* PROMPT
Scan the entries below. Report each line where the string "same" occurs.
◇ ◇ ◇ ◇
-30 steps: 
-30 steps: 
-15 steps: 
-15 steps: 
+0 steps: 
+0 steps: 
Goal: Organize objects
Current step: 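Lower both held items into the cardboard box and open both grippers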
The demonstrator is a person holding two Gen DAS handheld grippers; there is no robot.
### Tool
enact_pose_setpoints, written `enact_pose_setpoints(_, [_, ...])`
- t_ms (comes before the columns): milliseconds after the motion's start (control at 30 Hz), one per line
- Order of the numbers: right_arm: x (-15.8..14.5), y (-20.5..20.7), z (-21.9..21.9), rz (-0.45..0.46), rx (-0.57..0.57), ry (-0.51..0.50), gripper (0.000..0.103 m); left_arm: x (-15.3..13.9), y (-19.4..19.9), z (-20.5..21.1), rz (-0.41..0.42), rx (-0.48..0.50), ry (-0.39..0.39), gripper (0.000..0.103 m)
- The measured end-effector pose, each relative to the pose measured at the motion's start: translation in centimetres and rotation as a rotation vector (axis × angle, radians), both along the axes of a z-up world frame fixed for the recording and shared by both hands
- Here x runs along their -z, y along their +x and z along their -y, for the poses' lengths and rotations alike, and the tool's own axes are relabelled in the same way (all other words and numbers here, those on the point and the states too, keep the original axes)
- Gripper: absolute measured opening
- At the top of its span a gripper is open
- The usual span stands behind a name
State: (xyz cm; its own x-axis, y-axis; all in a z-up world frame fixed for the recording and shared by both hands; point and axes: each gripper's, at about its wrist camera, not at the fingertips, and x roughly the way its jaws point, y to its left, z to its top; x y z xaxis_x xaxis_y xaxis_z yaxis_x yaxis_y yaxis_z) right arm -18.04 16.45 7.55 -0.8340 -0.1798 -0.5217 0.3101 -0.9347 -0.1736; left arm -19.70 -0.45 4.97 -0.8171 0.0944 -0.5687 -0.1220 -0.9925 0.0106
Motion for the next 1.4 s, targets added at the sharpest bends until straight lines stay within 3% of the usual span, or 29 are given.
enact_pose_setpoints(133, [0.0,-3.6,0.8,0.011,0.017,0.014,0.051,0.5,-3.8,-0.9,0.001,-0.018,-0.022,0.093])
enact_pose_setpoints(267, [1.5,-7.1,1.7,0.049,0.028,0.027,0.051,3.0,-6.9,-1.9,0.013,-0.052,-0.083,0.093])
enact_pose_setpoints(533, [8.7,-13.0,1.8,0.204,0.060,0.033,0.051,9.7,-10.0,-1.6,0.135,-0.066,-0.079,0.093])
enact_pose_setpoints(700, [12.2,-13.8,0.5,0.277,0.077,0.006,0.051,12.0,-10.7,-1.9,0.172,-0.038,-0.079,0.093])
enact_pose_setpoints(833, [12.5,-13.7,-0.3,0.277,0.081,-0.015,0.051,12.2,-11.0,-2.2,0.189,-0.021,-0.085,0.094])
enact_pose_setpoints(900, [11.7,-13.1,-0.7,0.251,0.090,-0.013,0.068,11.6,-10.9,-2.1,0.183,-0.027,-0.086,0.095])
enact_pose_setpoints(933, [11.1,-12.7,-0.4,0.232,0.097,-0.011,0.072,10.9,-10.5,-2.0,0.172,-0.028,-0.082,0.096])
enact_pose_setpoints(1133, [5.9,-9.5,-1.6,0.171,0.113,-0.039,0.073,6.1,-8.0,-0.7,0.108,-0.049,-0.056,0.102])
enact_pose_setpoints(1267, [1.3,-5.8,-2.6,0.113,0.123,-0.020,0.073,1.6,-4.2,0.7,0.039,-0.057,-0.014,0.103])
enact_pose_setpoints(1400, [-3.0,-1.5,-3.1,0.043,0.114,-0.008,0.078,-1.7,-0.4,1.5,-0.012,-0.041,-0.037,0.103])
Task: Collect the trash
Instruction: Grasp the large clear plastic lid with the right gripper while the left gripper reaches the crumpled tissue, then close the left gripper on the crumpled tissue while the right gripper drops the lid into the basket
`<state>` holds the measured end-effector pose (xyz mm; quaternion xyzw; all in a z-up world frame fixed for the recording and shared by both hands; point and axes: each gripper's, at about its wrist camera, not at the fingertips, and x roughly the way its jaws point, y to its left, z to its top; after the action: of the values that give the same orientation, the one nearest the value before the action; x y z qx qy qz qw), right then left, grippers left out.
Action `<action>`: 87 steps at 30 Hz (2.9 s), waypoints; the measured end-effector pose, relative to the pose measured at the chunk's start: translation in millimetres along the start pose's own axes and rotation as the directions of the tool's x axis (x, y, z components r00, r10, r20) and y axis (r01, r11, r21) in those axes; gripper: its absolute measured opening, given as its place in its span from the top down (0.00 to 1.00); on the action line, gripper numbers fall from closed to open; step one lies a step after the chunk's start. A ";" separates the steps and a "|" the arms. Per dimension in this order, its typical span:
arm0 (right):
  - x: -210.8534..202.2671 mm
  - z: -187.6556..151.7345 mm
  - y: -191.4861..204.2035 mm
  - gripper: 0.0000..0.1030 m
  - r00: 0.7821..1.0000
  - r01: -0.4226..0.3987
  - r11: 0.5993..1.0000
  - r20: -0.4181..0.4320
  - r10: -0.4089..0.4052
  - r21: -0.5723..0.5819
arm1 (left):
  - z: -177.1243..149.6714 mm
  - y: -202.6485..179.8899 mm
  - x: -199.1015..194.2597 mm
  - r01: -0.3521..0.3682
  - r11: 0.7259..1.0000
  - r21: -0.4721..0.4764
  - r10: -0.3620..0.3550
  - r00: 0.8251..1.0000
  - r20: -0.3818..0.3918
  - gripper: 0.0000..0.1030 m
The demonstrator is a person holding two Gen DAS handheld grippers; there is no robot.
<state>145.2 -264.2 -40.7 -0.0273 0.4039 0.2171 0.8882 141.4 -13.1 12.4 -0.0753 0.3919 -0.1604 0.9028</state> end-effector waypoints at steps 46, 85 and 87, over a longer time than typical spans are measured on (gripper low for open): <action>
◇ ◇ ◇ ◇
* TASK RESULT
- Here x runs along their -z, y along their +x and z along their -y, for the poses' lengths and rotations alike, and the tool's own axes are relabelled in the same way (all other words and numbers here, those on the point and the states too, keep the original axes)
`<state>` holds the measured end-effector pose (xyz mm; quaternion xyzw; all in a z-up world frame fixed for the recording and shared by both hands; point and axes: each gripper's, at about its wrist camera, not at the fingertips, and x roughly the way its jaws point, y to its left, z to its top; after the action: of the values that give the same orientation, the one nearest the value before the action; x y z qx qy qz qw), right then left, grippers left out.

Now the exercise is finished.